Without the pills my everyday particulars became less exacting. I couldn’t recognize it when I was popping them, but they’d given me a kind of tunnel vision. In most instances this is a good, if not necessary, thing for an undercover agent, but in my case it was no longer a necessity. I didn’t have to fool anyone anymore. It wasn’t just that I felt invincible, I was invincible. Truth was, the deeper I got with the club, the safer I got. The guys at the Patch couldn’t understand it, but the more I was trusted by the Angels, the more I was protected. I didn’t need the cover team because the Hells Angels were looking out for me. This became crystal clear when I flushed the Hydroxycuts. The vibrating edge brought on by the pills evaporated quickly, and in its place was something I hadn’t felt in months: focus.

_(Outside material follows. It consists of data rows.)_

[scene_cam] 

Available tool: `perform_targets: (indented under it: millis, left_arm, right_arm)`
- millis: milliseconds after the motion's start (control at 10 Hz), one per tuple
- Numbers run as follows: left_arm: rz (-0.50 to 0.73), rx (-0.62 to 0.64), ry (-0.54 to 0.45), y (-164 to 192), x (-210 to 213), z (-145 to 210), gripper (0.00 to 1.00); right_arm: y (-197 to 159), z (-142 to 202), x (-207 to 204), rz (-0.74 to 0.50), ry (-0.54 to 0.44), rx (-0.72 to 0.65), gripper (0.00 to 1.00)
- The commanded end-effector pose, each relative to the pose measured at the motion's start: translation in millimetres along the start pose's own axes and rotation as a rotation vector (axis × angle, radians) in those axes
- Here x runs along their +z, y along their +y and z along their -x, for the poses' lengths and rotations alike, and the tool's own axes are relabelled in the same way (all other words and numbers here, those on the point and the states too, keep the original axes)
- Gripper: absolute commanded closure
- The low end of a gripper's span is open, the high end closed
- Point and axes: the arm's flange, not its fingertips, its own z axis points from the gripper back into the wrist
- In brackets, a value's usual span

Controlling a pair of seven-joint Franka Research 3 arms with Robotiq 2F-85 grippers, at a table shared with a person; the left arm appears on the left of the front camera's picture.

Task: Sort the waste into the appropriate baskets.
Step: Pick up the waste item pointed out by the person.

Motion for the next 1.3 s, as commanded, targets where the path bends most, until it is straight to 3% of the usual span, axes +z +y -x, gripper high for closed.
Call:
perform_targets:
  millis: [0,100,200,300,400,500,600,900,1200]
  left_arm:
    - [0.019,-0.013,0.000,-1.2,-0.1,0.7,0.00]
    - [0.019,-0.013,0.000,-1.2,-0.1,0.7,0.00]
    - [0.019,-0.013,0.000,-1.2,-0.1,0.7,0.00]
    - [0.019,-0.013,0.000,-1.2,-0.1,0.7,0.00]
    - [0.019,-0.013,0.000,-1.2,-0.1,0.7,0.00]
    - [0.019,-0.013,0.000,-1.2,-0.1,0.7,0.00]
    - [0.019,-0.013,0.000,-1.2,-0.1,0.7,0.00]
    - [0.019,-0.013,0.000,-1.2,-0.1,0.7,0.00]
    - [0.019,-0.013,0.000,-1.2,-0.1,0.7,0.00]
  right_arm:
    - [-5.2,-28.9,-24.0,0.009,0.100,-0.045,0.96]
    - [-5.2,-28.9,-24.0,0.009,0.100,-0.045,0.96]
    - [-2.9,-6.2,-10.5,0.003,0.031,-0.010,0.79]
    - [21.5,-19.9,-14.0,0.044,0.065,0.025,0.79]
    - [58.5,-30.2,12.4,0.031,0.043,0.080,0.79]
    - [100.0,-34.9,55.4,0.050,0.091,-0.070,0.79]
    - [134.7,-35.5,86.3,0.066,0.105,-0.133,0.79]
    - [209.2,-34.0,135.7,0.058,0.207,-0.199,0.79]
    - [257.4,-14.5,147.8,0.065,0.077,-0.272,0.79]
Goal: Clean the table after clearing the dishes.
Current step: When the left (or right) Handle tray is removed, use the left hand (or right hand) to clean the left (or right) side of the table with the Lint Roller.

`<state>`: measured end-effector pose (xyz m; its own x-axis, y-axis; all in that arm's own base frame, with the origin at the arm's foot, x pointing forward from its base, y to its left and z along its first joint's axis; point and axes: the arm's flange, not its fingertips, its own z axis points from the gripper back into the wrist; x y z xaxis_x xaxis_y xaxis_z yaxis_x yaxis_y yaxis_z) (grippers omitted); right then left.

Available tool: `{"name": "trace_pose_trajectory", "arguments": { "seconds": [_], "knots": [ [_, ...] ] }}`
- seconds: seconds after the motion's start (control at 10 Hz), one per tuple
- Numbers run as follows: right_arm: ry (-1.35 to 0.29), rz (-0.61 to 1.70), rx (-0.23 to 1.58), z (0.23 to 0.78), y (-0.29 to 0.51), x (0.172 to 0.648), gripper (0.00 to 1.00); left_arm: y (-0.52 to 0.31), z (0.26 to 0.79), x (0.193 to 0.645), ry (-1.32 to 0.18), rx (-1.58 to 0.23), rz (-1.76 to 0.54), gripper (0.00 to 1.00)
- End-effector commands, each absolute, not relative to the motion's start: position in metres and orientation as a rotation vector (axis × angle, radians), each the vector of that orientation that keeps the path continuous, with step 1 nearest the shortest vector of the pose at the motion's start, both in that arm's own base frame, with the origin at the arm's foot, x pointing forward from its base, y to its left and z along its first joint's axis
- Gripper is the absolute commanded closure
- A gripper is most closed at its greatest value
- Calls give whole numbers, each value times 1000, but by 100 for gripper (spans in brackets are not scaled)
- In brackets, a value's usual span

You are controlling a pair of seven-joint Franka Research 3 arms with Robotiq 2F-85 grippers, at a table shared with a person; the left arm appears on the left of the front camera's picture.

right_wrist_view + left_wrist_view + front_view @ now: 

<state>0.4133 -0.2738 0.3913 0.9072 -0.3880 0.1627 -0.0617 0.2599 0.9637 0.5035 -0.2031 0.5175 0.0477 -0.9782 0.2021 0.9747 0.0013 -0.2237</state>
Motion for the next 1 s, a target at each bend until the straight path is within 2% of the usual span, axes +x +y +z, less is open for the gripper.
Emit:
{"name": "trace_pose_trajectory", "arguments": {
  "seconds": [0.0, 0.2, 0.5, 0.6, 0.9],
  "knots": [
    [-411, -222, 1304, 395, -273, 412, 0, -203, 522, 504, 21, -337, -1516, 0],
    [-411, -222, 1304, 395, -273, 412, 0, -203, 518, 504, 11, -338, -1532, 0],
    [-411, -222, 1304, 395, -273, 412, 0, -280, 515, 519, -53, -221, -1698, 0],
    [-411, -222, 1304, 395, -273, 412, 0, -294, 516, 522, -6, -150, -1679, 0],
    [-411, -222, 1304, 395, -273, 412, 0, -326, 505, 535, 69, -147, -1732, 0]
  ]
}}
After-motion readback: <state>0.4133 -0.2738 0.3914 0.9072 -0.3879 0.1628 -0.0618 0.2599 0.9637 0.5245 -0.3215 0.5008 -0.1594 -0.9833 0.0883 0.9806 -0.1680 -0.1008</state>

Everyday things still happened, but after the panic attack my ultimate goal crystallized: I’d do everything I could to become a Hells Angel.
Quickly.
The idea that had taken root in my pilled-up mind took on definition. It was simple, and it hinged on
one simple fact: that for the Hells Angels, violence is power. I decided that to prove my ultimate worth, I’d play by their rules.
I’d become violent.
I DIDN’T TELL anyone about my panic attack. No one could think I might be breaking down.
But we were all breaking down.
JJ, an athletic seven-year ex-smoker when she came onto the case, was back to a pack or more a day, and she’d gained thirty pounds. Timmy spent every free minute at home, recharging his batteries with family. Pops was gaunt, bent over, and showing his fifty hard-lived years. The task force agents were tired of covering us. I didn’t care. In those days I’d just call Slats and tell him where I was and not to worry. He didn’t like it—he knew he was losing control. He needed several drinks every night just to grab a little shut-eye.
Because Slats could see things I couldn’t, and probably knew more about my physical and emotional degradation than he let on, he ordered me home for Father’s Day. He said that we were all too vested, and that a little rest and relaxation wouldn’t hurt anyone.
Rest, anyway.
I went home and gave the outward impression of relaxing—lying around on my couch, twisting my straggly goatee, catching up on SportsCenter—but true relaxation was impossible. I stared out the sliding doors of my living room at a stand of blooming saguaros and, beyond them, an electric-green golf course. I thought of something task force agent Sean “Spider-Man” Hoover had told me: “Man, this is such a joke. These guys look at you as some hard-luck hit man, and you live in a fucking mansion on a golf course.” My place wasn’t a mansion, but it was nice, and I do play golf. He was right. I tried to picture any of the Hells Angels I knew swinging a seven iron, digging through weeds for a lost ball, or trying to read a green. These were ludicrous images, ones that perfectly reflected how disconnected my life had become.
Gwen floated around me that weekend, keeping her distance, sometimes bringing me snacks I barely touched. We’d drifted far from each other. Maybe “drifted” isn’t right: She’d stayed put while I’d run away at a dead sprint. She seemed resigned to facts. She’d told me she wouldn’t give up on us—Gwen can be just as stubborn as I can—but it was evident she wasn’t happy about our situation. Only because of Gwen’s will have we stayed together. She didn’t say much to me that weekend, but I remember her asking why I had to do everything to the limit. I didn’t say anything. There was no answer; it was the way God made me.